Author(s): Manchanda T, Hess D, Dale L, Ferguson SG, Rieder MJ, Manchanda T, Hess D, Dale L, Ferguson SG, Rieder MJ
Abstract Share this page
Abstract Adverse drug reactions are a major problem complicating medical therapy. The pathogenesis of many severe adverse drug reactions, notably hypersensitivity reactions, is poorly understood. The sulfonamides are associated with severe hypersensitivity reactions. The initial pathogenesis seems to be caused by bioactivation of the parent drug to a reactive intermediate and subsequent propagation by the immune system. The determinants of the immune response are not known. We explored the formation of sulfonamide haptens in Molt-3 and HEPA 1C1C7 cells after incubation with sulfamethoxazole (SMX), the hydroxylamine of sulfamethoxazole (SMX-HA), or the nitroso of sulfamethoxazole (SMX-NO). Haptenation was demonstrated with SMX-HA and SMX-NO but not SMX; this occurred at concentrations below that associated with toxicity (significant haptenation was seen at 25 to 50 microM). Thus, haptenation occurred presumably onto viable cells. Haptenation occurred rapidly; haptenation of cell surface proteins was demonstrated within 5 min. This did not occur indiscriminately; confocal microscopy demonstrated haptenation onto specific sites on the cell membrane. We found that haptenation was significantly inhibited by thiols and other antioxidants (p < 0.05).
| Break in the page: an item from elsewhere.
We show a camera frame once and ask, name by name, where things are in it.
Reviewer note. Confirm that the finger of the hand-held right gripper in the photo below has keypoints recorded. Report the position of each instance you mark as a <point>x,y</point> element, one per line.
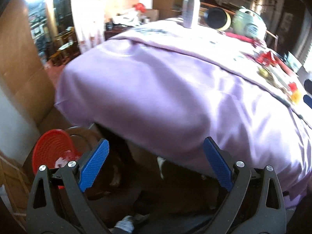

Sulfonamide-specific haptens were rapidly internalized by what seemed to be a caveolae-dependent process. It seems that sulfonamide reactive metabolites haptenated specific cell surface proteins that are rapidly internalized. Understanding the specific protein target(s) for haptenation and how these haptens are processed will be important in understanding the immune mediation of sulfonamide hypersensitivity adverse drug reactions.